Thursday, August 25, 2011

Stanford Prison Experiment:Bad Science?

Forty years ago, a supposedly routine experiment had gone awry over the course of the study. Are we still ignoring the lessons learned from the Stanford Prison Experiment?

By: Ringo Bones

In August 2011, the notorious Stanford Prison Experiment "silently" celebrated its 40th Anniversary. And yet it seems that the lessons supposedly learned fro the experiment seems to be ignored these days, not just by the scientific community, but also by the society-at-large as well.
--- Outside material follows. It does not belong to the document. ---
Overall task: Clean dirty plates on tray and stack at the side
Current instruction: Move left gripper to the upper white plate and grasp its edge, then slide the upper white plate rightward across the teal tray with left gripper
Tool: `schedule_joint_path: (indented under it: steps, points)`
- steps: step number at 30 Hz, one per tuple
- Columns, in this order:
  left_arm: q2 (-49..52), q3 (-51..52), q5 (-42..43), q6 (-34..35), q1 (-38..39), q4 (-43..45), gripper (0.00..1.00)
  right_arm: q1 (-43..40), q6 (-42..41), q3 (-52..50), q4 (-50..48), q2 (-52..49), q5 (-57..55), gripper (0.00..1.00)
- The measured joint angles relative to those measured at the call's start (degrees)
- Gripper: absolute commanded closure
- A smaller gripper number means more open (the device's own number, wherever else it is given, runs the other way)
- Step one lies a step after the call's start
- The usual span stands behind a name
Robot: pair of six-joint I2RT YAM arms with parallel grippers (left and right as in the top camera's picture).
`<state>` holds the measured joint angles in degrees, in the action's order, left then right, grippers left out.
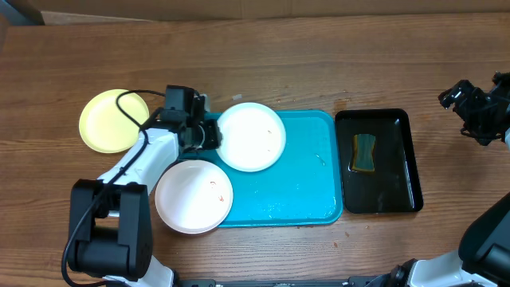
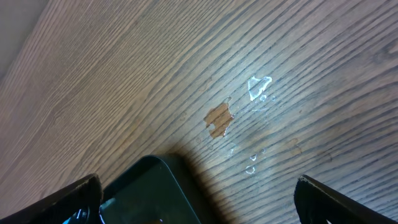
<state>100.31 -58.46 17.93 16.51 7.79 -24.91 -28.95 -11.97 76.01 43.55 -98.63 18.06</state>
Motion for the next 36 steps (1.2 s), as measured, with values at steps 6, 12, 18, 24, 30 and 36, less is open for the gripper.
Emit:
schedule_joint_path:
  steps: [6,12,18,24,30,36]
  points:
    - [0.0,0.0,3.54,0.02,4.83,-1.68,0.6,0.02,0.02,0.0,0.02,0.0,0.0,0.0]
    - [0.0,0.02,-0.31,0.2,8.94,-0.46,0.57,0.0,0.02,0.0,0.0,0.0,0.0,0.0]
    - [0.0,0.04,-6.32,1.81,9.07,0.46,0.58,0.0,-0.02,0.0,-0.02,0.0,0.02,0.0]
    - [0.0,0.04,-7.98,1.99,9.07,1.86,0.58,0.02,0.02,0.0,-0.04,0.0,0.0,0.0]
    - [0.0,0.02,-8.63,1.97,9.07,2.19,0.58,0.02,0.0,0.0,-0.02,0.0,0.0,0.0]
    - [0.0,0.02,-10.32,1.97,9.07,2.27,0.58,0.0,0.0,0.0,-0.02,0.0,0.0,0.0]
The Abu Ghraib Prison Scandal is a case-in-point.

Back around August 1971, the seemingly routine academic study to explore human behavior in a "penal setting" slowly started to go awry as the experiment went on. The subjects playing the role of the prisoners eventually adopted a submissive stance while the subjects playing the role of the prison guards eventually became more authoritarian and tyrannical. Shades of the Abu Ghraib Prison Scandal that eventually got the media's attention back in April 2004?

Even though 40 years had passed, the Stanford Prison Experiment had been oft cited as a prime example of "bad science" and has since established legal precedents on the controls when conducting such experiments in behavioral psychology. In this day and age, the Stanford Prison Experiment style study will never be allowed without the since established controls. And yet the Bush Administration seemingly has done something similar in prosecuting their "War on Terror" in the form of Extraordinary Renditions and Enhanced Interrogation.

2 comments:

Sarah's Scene said...

Isn't the Dubya Bush years a global Stanford Prison Experiment? or is it a global Abu Ghraib Prison Scandal?

Ringo said...

US Army Specialist Lynndie England is just a tool in the overall scheme of things of the Abu Ghraib prison Scandal. Like the original Stanford Prison Experiment, a higher official is to blame - i.e. Donald Rumsfeld.